I use a combination of Red Hill's Simian tool and a small bit of C code
to generate the html files for the subpages.
Why does your webpage
suck?
Do you know your webpage
sucks?
I suck at webpage design. It will hopefully improve
over time. If you want to help it not suck please let me know.
Why don't you use PMD's CPD,
Comparator, Sim or some other tool?
PMD wasn't able to handle all of the Linux source code on my home
system. I tried several other tools all with varying levels of
success. Simian just works for me. The Linux kernel is also
a large chunk of code which stresses a lot of tools. Your mileage
may vary.
Where can I get the source
code for your analyzer?
Here.
What Command Line options do
you use for Simian?
I keep running into memory
errors when I run Simian?
# java -mx400m -jar simian.jar "-recurse=*.c" -ignoreSubtypeNames -threshold=42
What is next, for the project?
There are a couple of heuristics for preprocessing the source
code to do some normalization.
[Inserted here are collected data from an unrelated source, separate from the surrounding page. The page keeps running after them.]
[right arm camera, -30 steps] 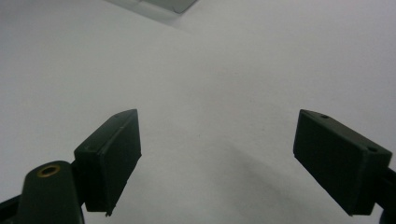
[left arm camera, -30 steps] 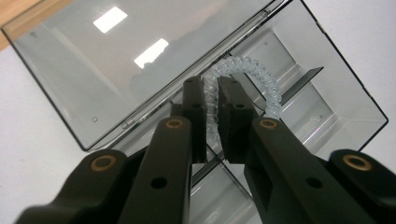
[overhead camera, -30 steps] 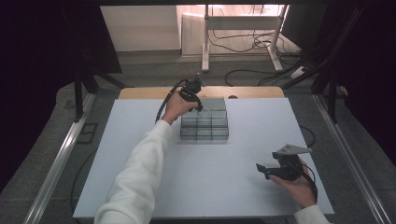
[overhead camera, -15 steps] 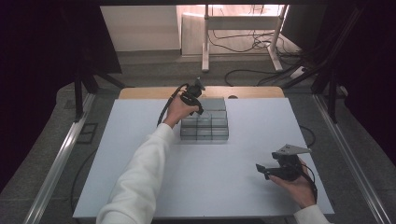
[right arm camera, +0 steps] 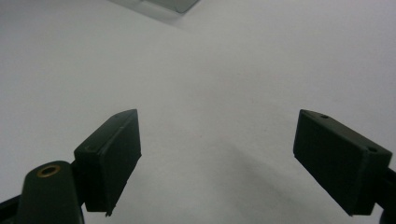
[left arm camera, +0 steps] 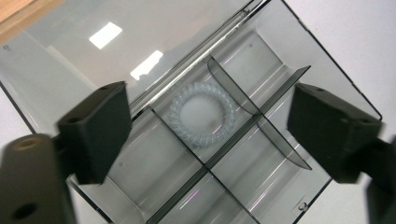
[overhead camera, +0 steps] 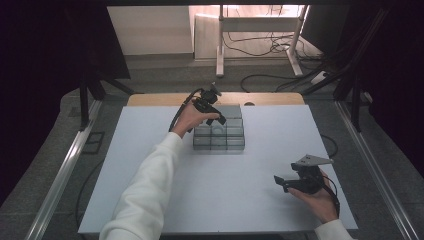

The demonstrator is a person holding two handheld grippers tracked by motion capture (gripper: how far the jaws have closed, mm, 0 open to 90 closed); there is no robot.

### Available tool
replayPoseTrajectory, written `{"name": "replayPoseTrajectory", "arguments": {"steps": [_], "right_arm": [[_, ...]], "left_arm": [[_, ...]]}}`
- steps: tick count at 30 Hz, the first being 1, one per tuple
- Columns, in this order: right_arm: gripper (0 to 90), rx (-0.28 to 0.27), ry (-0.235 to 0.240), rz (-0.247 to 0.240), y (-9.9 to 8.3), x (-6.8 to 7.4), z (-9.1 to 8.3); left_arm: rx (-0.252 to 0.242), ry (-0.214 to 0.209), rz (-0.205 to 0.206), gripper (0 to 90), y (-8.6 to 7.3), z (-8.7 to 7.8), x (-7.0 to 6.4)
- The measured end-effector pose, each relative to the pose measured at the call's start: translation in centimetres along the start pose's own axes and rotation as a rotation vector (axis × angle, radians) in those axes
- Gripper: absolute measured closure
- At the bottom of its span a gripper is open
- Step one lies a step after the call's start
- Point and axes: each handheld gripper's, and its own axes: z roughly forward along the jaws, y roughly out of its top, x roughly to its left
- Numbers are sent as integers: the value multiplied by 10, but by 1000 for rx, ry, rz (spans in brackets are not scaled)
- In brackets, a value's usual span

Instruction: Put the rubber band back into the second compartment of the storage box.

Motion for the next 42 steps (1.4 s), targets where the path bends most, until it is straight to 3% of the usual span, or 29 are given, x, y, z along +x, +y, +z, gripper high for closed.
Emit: {"name": "replayPoseTrajectory", "arguments": {"steps": [11, 24, 33, 42], "right_arm": [[156, -1, -4, 0, 0, 0, -1], [156, -3, -2, -5, 0, 0, -1], [155, -2, 0, -1, 0, 0, 0], [155, -3, 4, -6, 1, 0, 1]], "left_arm": [[-31, 13, 10, 92, -1, -11, -3], [-62, 47, 32, 102, -7, -43, -16], [-64, 52, 35, 110, -22, -49, -18], [-80, 56, 12, 116, -51, -55, -15]]}}
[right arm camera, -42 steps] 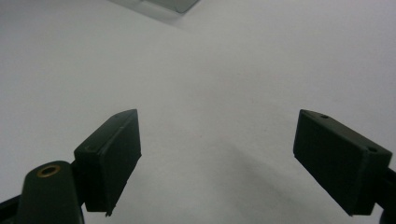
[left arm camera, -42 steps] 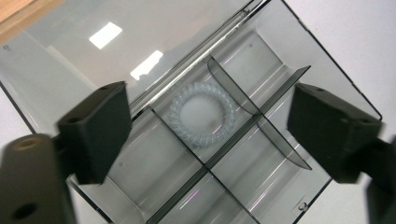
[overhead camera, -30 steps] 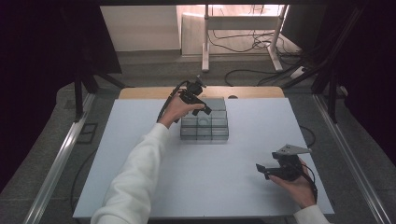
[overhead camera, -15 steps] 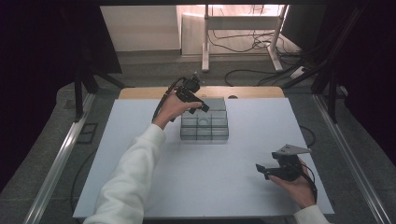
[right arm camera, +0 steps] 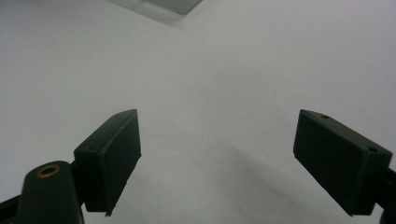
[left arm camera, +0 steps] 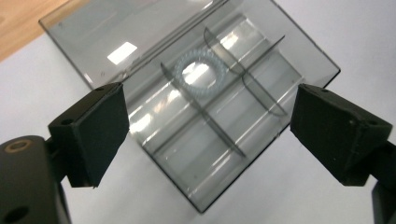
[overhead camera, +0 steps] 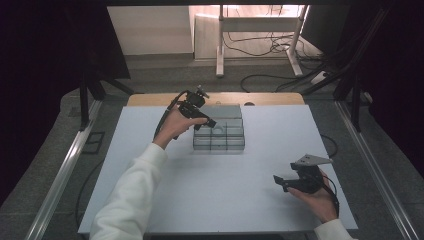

Examples include: breaking each
statement onto own line, renname all identifiers to the same, sort
input files so sequence of events isn't as important and the
like. This would introduce a lot of false positives but might
allow the tool to handle slightly changed code and the like.
I'm also working on automating more of it so it will be able update
itself when a new release comes out without requiring manual work on my
part.